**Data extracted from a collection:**
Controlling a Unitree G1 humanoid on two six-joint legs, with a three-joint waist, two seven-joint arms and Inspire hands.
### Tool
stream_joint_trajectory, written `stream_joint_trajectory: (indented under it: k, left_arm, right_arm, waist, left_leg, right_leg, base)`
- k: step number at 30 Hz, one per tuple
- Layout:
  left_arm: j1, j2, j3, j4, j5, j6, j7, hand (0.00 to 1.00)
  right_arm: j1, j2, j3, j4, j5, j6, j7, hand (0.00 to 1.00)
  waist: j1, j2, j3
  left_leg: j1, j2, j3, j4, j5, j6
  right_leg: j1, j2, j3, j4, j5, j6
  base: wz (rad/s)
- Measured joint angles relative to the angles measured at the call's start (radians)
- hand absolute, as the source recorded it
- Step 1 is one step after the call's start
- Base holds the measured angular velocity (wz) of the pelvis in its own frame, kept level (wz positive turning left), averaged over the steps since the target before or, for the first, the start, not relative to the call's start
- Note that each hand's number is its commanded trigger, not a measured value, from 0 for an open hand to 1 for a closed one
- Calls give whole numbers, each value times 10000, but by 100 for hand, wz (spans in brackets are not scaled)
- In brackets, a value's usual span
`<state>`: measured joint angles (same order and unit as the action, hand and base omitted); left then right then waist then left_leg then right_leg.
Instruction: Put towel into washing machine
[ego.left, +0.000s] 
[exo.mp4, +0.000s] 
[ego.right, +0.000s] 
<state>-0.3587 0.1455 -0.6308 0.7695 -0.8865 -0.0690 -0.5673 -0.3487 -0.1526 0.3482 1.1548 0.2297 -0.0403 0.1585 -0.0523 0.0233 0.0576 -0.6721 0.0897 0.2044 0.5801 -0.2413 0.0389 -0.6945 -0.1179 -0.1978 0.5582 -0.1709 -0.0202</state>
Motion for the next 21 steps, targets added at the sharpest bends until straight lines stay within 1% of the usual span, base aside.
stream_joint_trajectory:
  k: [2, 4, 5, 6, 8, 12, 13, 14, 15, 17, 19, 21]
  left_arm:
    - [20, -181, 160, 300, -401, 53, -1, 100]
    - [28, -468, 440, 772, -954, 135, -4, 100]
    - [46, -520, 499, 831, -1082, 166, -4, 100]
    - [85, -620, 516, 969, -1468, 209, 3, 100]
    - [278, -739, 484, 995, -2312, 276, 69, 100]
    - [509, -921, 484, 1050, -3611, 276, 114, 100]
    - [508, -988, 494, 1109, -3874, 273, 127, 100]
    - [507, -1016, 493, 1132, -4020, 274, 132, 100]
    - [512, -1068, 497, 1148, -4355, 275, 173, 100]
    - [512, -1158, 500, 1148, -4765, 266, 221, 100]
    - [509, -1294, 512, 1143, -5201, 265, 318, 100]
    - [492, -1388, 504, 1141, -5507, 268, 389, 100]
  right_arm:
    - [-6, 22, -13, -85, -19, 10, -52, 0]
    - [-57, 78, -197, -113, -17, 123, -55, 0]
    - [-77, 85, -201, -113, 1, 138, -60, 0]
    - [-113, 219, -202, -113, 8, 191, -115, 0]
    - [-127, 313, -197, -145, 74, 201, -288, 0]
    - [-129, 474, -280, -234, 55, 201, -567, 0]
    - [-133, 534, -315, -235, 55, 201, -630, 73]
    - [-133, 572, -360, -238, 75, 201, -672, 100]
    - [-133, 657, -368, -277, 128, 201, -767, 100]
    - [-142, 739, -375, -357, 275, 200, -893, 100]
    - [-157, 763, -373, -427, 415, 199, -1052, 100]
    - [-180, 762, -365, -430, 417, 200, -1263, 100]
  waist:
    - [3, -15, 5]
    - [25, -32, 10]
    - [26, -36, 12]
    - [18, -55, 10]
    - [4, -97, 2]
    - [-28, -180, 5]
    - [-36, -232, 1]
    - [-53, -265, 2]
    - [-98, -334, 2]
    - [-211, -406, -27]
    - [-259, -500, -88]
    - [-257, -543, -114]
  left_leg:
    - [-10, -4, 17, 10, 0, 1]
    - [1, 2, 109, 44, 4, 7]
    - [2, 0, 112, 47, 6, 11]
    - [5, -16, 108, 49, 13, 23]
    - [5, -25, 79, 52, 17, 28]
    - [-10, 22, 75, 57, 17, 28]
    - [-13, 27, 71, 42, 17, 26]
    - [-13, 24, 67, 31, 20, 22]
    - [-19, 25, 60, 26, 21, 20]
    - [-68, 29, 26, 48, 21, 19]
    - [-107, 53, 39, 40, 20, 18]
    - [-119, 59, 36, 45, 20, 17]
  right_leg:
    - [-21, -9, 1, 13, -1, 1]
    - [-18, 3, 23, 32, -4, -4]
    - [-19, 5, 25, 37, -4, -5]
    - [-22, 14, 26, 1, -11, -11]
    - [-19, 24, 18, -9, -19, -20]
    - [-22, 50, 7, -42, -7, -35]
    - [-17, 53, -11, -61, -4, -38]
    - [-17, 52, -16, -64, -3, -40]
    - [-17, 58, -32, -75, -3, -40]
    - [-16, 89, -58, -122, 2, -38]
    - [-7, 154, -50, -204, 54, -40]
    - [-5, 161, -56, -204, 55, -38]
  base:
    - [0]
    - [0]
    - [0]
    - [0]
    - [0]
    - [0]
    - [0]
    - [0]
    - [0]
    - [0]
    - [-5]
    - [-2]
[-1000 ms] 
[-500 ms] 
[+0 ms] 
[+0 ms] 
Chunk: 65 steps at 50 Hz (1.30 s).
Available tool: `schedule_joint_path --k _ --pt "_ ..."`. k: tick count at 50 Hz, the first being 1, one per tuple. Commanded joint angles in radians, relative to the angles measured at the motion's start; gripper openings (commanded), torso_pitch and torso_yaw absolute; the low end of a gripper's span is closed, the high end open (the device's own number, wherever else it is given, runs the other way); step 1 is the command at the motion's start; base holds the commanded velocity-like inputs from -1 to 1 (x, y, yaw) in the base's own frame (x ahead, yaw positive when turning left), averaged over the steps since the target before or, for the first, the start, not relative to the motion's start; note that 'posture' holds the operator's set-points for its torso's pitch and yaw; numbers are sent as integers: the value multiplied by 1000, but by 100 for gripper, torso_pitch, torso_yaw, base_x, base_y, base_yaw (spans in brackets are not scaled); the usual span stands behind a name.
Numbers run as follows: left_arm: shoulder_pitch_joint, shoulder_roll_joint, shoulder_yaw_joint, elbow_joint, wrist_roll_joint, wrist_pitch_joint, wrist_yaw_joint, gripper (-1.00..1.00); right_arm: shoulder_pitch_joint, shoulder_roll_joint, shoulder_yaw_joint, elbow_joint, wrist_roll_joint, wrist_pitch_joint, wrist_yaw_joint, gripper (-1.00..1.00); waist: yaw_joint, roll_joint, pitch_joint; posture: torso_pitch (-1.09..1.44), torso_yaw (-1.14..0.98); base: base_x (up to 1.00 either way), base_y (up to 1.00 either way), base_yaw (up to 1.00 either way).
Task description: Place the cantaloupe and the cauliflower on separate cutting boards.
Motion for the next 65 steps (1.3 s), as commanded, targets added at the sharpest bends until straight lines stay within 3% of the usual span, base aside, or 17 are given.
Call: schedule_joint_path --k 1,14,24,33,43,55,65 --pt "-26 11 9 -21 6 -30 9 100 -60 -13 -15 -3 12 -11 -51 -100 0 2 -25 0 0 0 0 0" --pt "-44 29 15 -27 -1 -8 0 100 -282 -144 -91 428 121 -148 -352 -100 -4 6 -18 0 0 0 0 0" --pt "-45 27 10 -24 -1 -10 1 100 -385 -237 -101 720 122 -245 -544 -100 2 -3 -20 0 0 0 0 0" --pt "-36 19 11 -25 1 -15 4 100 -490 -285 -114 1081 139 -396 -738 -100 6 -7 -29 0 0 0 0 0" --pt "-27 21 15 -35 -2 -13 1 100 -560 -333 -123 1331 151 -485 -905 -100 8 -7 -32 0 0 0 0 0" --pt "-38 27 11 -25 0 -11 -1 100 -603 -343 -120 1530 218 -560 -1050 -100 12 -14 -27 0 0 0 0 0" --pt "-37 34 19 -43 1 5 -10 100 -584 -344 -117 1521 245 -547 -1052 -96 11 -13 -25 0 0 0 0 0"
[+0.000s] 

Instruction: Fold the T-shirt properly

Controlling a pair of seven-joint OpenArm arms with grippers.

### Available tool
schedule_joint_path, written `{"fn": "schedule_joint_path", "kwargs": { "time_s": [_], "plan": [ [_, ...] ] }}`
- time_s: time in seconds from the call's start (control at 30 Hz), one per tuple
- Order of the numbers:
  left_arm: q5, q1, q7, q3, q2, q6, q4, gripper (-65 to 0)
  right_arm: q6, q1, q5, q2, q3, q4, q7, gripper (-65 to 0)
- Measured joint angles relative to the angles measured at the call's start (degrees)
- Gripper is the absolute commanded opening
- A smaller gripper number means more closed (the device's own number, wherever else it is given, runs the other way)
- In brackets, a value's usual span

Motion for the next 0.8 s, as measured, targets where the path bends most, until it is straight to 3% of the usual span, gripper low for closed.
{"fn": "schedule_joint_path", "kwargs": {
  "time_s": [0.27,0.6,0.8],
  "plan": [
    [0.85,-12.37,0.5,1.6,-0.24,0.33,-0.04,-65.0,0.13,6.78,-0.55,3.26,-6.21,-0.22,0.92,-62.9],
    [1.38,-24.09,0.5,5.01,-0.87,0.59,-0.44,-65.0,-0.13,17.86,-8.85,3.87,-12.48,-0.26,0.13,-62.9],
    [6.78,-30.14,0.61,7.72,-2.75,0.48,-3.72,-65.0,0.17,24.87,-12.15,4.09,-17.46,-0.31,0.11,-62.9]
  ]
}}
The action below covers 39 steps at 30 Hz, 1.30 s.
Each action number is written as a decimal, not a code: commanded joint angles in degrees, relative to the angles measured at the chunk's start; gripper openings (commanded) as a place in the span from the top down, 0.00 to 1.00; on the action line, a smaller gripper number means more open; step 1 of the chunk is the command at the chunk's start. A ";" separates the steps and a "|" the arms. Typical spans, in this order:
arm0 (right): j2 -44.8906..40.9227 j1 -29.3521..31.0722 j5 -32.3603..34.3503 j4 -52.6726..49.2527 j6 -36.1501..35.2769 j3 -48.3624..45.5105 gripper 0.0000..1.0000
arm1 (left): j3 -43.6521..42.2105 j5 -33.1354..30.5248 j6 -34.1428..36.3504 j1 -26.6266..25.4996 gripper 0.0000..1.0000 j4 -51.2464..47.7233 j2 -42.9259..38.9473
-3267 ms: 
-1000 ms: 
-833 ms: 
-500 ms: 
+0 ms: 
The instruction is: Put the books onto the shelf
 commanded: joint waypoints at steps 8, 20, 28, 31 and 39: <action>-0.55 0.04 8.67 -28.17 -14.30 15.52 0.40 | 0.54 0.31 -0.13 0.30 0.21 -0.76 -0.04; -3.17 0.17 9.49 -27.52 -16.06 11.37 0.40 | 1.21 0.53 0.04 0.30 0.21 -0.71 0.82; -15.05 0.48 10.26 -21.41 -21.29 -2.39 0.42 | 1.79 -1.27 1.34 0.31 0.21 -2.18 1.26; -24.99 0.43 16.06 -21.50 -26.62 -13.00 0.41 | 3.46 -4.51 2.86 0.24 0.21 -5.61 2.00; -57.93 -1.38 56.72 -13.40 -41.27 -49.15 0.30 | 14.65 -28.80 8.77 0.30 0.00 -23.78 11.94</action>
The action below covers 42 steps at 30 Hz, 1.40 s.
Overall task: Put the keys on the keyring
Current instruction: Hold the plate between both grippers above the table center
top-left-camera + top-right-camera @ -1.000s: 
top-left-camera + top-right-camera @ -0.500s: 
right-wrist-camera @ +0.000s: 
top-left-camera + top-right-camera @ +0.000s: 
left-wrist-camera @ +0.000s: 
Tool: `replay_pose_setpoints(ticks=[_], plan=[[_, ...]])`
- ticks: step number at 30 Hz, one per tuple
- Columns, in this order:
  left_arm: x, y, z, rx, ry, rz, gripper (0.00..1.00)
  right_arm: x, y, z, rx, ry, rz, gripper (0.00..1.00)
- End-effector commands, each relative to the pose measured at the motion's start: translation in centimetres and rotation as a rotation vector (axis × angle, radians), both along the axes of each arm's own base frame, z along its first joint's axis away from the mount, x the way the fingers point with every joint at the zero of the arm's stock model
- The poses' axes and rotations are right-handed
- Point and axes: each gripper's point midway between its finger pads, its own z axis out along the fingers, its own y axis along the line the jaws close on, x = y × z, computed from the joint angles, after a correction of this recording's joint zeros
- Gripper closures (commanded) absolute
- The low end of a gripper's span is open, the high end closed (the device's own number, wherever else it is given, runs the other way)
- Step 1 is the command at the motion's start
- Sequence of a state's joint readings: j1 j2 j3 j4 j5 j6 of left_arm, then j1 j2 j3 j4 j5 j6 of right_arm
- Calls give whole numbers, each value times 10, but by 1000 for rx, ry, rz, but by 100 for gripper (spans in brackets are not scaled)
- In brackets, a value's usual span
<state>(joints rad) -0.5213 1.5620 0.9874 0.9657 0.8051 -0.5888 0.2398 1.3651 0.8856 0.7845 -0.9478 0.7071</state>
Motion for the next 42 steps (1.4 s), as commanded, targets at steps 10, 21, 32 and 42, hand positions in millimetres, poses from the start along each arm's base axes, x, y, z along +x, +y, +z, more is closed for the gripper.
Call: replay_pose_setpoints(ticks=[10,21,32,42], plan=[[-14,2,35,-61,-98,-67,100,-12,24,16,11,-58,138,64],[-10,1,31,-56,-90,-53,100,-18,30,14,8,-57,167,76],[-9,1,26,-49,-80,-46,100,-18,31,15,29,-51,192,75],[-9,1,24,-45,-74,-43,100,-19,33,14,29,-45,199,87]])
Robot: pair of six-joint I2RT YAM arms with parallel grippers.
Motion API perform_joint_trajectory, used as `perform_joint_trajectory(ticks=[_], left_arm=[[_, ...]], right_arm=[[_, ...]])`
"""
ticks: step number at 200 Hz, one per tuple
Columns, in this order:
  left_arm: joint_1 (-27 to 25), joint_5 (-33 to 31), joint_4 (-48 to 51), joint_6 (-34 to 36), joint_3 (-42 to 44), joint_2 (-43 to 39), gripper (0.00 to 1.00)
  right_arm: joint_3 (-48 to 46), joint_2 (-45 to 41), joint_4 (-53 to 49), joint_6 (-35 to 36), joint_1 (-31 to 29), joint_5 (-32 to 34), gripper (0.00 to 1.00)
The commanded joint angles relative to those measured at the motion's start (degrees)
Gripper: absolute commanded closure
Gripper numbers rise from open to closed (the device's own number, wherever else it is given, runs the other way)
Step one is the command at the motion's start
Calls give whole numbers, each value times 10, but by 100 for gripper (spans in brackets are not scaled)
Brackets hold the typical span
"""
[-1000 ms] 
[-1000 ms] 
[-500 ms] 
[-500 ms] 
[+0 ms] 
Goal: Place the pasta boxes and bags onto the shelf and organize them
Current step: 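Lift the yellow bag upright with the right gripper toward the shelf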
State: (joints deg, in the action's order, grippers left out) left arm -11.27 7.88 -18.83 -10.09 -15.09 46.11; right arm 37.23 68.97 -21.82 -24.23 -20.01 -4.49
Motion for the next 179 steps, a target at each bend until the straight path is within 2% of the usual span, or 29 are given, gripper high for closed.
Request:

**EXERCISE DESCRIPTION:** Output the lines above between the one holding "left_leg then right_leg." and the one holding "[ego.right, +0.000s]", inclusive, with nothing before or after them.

**RESPONSE TO THE TASK:**
`<state>`: measured joint angles (same order and unit as the action, hand and base omitted); left then right then waist then left_leg then right_leg.
Instruction: Put towel into washing machine
[ego.left, +0.000s] 
[exo.mp4, +0.000s] 
[ego.right, +0.000s] 

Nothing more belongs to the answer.